How to gift large sums of money? ›

Giving cash is the easiest and most straightforward way to accomplish gifting money to family members. You can write a check, wire money, transfer between bank accounts, or even give actual cash.

How to do taxes if paid in cash? ›

If you earn all of your wages in cash and don't receive a W-2 form from your employer, you'll need to request a 1099-MISC form from your employer or contract provider at the end of the tax year. You'll use this 1099-MISC to claim income that you received as an independent contractor or earned as interest or dividends.

Are cash gifts unearned income? ›

A gift is unearned income subject to the general rules pertaining to income and income exclusions.

Do I have to Pay taxes if someone sends me money? ›

If you receive a gift, you do not need to report it on your taxes. According to the IRS, a gift occurs when you give property (like money) without expecting anything in return. If you gift someone more than the annual gift tax exclusion amount ($17,000 in 2022), the giver must file Form 709 (a gift tax return).

Can giving someone money be a tax write off? ›

May I deduct gifts on my income tax return? Making a gift or leaving your estate to your heirs does not ordinarily affect your federal income tax.
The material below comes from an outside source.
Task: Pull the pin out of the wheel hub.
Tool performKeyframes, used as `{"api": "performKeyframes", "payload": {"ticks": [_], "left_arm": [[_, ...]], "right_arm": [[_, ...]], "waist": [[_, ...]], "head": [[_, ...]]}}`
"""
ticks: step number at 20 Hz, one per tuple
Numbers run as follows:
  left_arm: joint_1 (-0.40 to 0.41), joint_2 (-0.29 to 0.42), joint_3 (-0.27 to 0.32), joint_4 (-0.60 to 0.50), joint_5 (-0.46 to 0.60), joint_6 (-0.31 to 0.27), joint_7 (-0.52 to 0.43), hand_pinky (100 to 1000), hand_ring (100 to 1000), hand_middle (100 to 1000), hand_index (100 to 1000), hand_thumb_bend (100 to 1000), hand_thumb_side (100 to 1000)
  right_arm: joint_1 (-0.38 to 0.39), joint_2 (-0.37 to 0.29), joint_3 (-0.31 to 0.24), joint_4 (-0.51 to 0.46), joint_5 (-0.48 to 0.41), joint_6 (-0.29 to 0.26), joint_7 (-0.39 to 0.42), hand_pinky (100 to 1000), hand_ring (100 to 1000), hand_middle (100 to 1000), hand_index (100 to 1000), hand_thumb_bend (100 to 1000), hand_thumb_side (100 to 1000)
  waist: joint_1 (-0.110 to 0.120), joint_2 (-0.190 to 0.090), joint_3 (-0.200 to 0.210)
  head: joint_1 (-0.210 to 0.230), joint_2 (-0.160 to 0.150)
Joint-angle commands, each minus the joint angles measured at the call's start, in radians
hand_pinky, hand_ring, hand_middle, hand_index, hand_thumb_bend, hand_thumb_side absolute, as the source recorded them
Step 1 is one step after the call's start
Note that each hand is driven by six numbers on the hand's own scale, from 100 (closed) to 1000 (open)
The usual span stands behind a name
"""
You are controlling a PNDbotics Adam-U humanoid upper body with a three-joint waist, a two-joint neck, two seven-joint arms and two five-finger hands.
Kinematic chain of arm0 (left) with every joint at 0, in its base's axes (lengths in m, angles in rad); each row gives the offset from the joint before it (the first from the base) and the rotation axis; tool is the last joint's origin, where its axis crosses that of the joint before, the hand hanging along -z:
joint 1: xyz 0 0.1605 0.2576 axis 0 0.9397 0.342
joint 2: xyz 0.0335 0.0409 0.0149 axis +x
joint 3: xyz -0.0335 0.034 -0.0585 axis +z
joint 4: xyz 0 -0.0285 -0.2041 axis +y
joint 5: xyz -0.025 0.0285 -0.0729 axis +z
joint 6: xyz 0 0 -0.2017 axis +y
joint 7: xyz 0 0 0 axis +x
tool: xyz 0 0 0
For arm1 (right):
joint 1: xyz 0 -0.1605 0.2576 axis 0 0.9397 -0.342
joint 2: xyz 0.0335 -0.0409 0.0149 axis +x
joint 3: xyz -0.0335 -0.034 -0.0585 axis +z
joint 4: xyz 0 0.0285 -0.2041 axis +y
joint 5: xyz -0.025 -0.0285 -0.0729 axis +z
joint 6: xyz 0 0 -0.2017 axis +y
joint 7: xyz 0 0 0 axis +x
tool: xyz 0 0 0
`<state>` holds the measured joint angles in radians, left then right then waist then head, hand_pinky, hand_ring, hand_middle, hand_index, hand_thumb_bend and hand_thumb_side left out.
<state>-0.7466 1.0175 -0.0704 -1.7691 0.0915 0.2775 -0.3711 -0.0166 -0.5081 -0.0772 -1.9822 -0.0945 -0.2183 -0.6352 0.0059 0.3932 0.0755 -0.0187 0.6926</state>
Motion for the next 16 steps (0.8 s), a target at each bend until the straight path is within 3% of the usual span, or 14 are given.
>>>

You cannot deduct the value of gifts you make (other than gifts that are deductible charitable contributions).

Can I just write cash on a check? ›

You can also just write the word “cash” if you don't know the person or organization's exact name. Be aware, though, that this can be risky if the check ever gets lost or stolen. Anybody can cash or deposit a check made out to “cash."
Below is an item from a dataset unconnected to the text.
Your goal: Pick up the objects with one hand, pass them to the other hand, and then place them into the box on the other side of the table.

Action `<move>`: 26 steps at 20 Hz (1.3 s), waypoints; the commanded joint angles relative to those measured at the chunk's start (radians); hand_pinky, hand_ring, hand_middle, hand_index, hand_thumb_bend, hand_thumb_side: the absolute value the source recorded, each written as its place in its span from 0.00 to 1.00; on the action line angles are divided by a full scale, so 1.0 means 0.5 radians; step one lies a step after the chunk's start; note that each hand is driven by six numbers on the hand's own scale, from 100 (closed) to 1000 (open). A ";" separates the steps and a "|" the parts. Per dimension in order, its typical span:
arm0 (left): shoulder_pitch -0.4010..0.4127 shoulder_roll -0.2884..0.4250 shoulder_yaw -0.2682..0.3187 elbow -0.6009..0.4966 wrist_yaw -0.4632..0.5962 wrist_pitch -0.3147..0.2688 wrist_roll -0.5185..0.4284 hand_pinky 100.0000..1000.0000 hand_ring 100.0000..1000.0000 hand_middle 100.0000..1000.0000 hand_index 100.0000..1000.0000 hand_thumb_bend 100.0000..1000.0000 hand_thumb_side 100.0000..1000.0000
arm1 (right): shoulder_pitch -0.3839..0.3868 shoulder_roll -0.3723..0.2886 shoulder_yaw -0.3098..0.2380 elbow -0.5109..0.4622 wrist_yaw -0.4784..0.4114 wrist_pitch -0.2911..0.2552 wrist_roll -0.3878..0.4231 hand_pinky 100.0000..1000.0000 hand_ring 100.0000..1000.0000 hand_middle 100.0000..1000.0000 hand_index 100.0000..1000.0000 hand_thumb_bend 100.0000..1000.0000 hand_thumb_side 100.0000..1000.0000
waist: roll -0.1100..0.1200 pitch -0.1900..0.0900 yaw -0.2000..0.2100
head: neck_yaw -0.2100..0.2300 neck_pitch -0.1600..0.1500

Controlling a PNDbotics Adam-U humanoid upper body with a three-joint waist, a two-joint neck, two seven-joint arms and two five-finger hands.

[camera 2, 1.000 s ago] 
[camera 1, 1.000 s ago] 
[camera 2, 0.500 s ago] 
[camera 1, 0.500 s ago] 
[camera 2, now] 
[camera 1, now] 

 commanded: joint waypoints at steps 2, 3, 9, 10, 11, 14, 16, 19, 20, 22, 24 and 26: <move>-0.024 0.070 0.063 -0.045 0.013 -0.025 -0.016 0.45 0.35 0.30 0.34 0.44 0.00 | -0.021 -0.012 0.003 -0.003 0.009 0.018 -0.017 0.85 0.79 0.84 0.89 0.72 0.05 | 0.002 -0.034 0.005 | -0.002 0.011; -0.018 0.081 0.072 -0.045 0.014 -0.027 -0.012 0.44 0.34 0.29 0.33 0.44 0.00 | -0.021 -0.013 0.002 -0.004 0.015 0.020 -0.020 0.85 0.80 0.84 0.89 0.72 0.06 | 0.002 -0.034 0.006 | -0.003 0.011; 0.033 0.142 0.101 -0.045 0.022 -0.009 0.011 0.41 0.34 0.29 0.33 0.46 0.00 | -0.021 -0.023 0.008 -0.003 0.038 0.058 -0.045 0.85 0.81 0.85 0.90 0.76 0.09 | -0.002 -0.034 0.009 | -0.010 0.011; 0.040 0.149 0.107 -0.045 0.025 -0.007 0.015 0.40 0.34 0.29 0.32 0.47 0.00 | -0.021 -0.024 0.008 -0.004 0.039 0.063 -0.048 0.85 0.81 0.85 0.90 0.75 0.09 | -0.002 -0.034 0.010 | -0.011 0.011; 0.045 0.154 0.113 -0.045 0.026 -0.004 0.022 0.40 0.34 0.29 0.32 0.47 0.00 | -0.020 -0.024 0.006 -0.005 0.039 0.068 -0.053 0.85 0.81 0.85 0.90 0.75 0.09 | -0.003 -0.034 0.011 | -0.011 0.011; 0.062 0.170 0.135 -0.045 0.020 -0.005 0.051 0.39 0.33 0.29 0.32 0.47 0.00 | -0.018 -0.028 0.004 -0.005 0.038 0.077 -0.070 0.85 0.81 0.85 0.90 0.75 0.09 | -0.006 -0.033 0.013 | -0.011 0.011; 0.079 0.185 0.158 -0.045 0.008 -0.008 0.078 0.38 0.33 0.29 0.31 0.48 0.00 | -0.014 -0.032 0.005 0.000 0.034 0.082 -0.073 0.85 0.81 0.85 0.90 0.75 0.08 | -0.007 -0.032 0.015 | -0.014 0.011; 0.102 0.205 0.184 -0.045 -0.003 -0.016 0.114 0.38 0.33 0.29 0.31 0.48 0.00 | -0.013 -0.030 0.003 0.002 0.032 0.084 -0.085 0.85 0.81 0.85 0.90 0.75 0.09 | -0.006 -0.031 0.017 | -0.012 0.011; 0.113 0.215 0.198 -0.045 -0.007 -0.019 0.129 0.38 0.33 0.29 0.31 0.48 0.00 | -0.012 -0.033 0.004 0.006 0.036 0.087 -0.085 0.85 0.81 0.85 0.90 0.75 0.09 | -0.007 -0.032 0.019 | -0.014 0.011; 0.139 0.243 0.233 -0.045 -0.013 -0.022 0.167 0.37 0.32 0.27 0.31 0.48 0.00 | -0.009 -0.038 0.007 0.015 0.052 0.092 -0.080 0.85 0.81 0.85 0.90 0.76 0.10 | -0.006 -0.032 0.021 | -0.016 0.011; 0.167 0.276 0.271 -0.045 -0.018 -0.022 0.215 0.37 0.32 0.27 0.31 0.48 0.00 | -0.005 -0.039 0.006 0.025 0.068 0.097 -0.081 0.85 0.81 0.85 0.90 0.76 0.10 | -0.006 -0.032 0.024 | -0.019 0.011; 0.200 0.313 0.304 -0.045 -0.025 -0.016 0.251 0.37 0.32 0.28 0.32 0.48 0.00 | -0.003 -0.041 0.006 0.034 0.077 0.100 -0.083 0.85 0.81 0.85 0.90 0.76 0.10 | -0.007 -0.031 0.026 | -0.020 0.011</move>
Do I need to declare gifts on my tax return? ›

If you give people a lot of money or property, you might have to pay a federal gift tax. But most gifts are not subject to the gift tax. For instance, you can give up to the annual exclusion amount ($17,000 in 2023, 18,000 in 2024) to any number of people every year, without facing any gift taxes.

What are the rules for gifting money to family members? ›

Reducing potential taxes with gifts

For smaller gifts, the IRS rules for 2024 allow any individual to gift up to $18,000 per year to any recipient without having to consider the potential impact of a taxable gift. A married couple may give up to $36,000 to any individual.

What happens if you gift more than $10,000? ›

The first $10,000 is not assessed but forms part of the 'gifting-free area. The additional $40,000 is assessed as a deprived asset for five years. There is now $30,000 in the gifting-free area and $60,000 being assessed as a deprived asset.

Does the IRS know when you inherit money? ›

Inheritance checks are generally not reported to the IRS unless they involve cash or cash equivalents exceeding $10,000. Banks and financial institutions are required to report such transactions using Form 8300. Most inheritances are paid by regular check, wire transfer, or other means that don't qualify for reporting.